Le comte sourit à cette boutade.

– De convention ou non, moi je trouve cette vue admirable.

– Oui, oui, je vous le répète, c'est assez bien réussi. Songez combien ce paysage devait être beau, aux premiers jours du monde, puisque malgré tous leurs efforts maladroits, les hommes ne sont pas encore parvenus à le gâter entièrement.

Les rires du jeune homme redoublèrent à ces paroles.

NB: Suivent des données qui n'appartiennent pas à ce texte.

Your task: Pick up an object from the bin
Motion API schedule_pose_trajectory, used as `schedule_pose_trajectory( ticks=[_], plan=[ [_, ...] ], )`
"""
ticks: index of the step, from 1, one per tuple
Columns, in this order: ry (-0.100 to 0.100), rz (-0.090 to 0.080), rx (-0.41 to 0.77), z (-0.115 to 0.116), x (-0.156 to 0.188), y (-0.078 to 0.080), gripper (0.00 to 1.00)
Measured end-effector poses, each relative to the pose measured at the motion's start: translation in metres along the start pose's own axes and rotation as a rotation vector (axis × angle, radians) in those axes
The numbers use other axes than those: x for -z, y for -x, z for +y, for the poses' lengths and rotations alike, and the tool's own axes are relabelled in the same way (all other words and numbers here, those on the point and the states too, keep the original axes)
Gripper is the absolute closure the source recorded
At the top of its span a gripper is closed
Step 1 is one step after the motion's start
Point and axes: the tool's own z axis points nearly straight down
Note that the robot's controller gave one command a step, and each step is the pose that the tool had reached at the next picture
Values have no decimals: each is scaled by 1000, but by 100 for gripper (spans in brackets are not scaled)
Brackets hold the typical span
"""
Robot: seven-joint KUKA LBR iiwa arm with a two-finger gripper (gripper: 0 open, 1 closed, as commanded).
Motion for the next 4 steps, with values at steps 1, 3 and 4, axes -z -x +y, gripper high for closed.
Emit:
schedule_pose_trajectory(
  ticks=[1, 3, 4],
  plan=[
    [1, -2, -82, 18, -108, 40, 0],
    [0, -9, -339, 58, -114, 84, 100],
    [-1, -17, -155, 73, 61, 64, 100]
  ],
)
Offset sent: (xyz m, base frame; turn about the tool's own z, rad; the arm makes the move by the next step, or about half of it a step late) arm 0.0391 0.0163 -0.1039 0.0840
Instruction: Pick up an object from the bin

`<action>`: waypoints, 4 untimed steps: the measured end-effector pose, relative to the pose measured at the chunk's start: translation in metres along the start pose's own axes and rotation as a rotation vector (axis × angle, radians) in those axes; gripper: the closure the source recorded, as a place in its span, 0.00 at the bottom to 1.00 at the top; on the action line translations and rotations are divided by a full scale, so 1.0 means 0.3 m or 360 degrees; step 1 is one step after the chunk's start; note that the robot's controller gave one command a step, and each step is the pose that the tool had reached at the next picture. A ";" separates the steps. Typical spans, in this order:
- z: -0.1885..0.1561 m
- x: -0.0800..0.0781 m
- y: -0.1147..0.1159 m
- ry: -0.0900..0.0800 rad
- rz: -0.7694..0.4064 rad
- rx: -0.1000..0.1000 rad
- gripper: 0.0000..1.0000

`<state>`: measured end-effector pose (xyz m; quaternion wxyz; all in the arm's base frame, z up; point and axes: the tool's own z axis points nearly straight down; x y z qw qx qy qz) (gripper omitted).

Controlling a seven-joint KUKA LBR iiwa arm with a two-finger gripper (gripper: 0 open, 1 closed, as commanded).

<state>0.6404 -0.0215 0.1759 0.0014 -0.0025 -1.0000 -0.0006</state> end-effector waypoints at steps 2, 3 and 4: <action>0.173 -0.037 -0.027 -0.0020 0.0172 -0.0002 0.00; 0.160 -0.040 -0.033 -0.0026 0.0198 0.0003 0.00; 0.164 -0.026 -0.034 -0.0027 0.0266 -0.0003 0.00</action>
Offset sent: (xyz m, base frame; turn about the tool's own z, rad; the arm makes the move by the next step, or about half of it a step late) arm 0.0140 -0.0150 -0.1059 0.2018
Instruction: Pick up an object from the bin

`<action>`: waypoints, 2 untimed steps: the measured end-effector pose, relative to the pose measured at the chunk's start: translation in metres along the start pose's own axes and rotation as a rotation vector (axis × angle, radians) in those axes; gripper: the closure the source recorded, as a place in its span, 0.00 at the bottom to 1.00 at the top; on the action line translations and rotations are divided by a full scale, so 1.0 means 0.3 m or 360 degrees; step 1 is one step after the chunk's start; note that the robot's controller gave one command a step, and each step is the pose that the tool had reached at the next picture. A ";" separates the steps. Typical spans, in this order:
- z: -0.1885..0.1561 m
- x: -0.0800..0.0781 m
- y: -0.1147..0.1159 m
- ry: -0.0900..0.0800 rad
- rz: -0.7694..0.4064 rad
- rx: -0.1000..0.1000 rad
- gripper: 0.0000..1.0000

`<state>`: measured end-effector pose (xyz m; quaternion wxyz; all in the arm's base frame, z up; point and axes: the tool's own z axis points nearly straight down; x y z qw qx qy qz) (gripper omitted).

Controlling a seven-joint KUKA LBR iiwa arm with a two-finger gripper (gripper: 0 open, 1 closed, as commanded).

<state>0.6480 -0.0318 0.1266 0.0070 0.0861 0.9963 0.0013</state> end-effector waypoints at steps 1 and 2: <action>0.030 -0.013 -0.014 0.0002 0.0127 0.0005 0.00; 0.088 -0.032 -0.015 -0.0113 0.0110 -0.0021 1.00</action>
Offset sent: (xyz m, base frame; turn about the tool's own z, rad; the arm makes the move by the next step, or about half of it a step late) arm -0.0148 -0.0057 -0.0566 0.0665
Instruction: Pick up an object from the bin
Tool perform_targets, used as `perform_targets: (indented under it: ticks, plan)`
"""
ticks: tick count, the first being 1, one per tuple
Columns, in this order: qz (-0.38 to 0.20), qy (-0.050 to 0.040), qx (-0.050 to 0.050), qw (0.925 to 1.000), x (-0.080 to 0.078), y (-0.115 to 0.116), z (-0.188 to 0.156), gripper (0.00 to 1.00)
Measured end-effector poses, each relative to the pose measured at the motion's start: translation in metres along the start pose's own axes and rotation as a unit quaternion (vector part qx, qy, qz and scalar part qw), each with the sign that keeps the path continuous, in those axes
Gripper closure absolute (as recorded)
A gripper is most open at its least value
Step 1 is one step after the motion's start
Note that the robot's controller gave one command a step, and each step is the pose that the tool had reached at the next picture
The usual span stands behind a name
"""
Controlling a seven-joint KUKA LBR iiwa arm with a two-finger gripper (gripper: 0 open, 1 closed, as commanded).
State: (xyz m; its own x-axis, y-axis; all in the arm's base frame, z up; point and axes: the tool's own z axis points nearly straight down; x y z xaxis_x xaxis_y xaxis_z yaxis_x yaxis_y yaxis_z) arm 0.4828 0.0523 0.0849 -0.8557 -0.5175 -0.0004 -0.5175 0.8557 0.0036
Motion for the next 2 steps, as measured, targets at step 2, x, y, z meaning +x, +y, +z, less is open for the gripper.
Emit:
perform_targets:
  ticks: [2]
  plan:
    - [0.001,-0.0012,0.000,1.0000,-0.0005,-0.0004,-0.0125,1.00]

– Sur ma foi! dit-il, vous êtes un charmant compagnon, monsieur Olivier, et lorsque je me serai séparé de vous, bien souvent je regretterai votre agréable compagnie.

– Alors préparez-vous à me regretter, monsieur le comte, répondit-il en souriant, car nous n'avons plus que quelques instants à passer ensemble.

– Comment cela?

– Une heure tout au plus, pas davantage, mais continuons notre route: le soleil commence à devenir chaud et l'ombrage des arbres qui sont là-bas nous sera fort agréable.

Ils lâchèrent la bride à leurs chevaux et reprirent au petit pas la descente presqu'insensible qui les devait conduire dans la plaine.

– Est-ce que vous ne commencez pas à éprouver le besoin de vous reposer de vos fatigues, monsieur le comte? demanda l'aventurier en tordant nonchalamment une cigarette.

– Ma foi non; grâce à vous ce voyage m'a paru charmant, bien qu'un peu monotone.

– Comment, monotone?

– Dame, en France on nous fait des récits effrayants des pays d'outremer, où dit-on on trouve à chaque pas des bandits embusqués, où l'on ne saurait faire dix lieues sans risquer vingt fois sa vie; aussi n'est-ce qu'avec une certaine appréhension que nous débarquons sur ces rivages. J'avais la tête farcie d'histoires à faire dresser les cheveux; je me préparais à des surprises, des guets-apens, des combats acharnés, que sais-je encore! Eh bien, pas du tout, j'ai fait le voyage le plus prosaïque du monde, sans le plus petit accident que je puisse raconter plus tard.

– Vous n'êtes pas encore hors du Mexique.

– C'est vrai, mais mes illusions sont détruites, je ne crois plus aux bandits mexicains, ni aux féroces Indiens; ce n'est pas la peine de venir si loin, pour ne rien voir de plus que ce qu'on verrait dans son pays. Au diable les voyages! Il y a quatre jours, je croyais que nous allions avoir une aventure; pendant que vous m'aviez laissé seul, je formais des projets de bataille à perte de vue, et puis, au bout de deux longues heures d'absence, vous revenez tout souriant m'annoncer que vous vous étiez trompé et que vous n'aviez rien vu; il m'a fallu renfoncer toutes mes intentions belliqueuses. Définitivement, c'est ne pas avoir de chance.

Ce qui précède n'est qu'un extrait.